聚焦农民工生存现状:约2亿多人未真正融入城镇(2)
张君:拆迁拆掉的是房,也拆掉了我们的业
张爱荣老太太今年78岁,两个儿子都在北京打工,老人和大儿媳妇带着两个孙女靠种4亩多地艰难谋生。提起大儿子张君,老人掩饰不住内心失望:“在外20多年了,家里没花过他的钱。”
告别张老太太,本刊记者来到北京大兴区罗旗营村,在回迁楼工程前的一个路口见到了张君。红色的安全帽下一张圆圆的笑脸,明亮的眼睛中透着一股灵气,与老母亲“不成器”的埋怨形成反差。
“我出来打工24年了,从建筑工人起头,奋斗成饭馆老板,再退到建筑工人,算是努力了,就是运气差一点。”张君说。1989年,17岁的张君来到北京当建筑工人,虽然每月能挣150元,但更期望找个靠技术吃饭的工作。从1990年起,他到北京一家餐馆学徒,聪明好学的他很快在餐厅当了大厨,每月能拿1800元。
“我琢磨着自己干怎么也能多挣点。”1998年,张君用打工积攒的4万多元,在昌平区开了一家饭馆。
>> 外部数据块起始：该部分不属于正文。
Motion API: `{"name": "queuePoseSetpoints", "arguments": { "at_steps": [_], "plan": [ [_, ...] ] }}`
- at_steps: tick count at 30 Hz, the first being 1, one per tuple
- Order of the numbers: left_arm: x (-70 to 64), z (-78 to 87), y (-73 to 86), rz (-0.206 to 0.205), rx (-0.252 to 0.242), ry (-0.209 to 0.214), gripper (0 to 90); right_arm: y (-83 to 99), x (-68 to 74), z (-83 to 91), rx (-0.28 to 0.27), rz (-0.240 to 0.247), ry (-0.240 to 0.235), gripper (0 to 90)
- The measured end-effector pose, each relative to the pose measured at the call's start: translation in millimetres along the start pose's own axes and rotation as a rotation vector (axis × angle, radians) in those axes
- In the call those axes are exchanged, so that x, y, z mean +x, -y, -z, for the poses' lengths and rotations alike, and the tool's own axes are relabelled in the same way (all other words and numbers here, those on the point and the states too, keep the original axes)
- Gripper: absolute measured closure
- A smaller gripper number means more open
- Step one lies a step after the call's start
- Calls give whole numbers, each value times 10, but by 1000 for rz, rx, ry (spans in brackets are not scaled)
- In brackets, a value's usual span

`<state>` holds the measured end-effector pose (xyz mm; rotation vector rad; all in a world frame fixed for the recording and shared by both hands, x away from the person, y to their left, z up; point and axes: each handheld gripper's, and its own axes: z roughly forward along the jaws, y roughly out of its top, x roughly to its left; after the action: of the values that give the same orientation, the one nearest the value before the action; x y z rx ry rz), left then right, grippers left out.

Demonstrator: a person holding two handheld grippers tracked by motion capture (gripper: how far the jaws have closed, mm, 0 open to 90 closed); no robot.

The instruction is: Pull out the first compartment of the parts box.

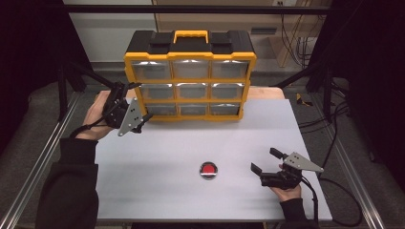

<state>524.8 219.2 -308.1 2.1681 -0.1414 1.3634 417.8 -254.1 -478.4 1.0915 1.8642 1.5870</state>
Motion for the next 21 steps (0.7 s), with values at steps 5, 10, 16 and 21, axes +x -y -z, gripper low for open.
{"name": "queuePoseSetpoints", "arguments": {
  "at_steps": [5,10,16,21],
  "plan": [
    [47,-63,-16,-35,27,1,38,-2,0,2,-2,-1,0,14],
    [101,-162,-14,-49,31,-7,38,0,0,1,0,1,2,14],
    [166,-249,25,-58,48,-18,39,0,0,1,0,2,3,14],
    [209,-291,50,-65,54,-23,39,2,2,-2,3,2,1,14]
  ]
}}
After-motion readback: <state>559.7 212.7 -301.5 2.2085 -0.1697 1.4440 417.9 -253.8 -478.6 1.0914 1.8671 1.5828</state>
虽然只有60多平方米,但生意很好,可干了一年多,因为拆迁,小餐馆被迫关闭。
张君的第二家餐馆很快在朝阳区开张了。图房租便宜,他找的仍是平房,可生意刚刚好起来却又面临拆迁。由于拆迁限期紧,餐馆装修投入大却没得补偿。接着,张君又搬到西直门开了第三家餐馆,不到一年又遭遇拆迁。4年3家餐馆被拆迁,心灰意冷的张君把餐馆家当卖给了废品收购站,不得不再次走上打工路。
说起过去的遭遇张君很无奈。“我有两个在饭店一起当学徒的朋友跟我命运一样,来自河北张家口的老孙5次开餐馆5次遭遇拆迁,最后落魄到在工地门口推着三轮卖凉菜。”
张君说:“折迁改造后,北京的楼更高了,但一个小门面租金每年都得十多万元,开饭馆门槛也高了。拆迁拆的是房,也拆掉了我们的业。”2003年之后,张君又在北京包过厨,还到秦皇岛卖过糖炒栗子,又到郑州卖过烤鸡,但都没挣到钱。
“我不是学习不好才出来打工的,刚出来的时候,我想的都是干一番事业回报家乡,比如挣了钱给家里修条路。”说起自己的创业梦,张君虽有遗憾但雄心仍在。屡遭挫折的他仍然坚信:“国家的政策越来越好了,只要勤劳,就有财富。”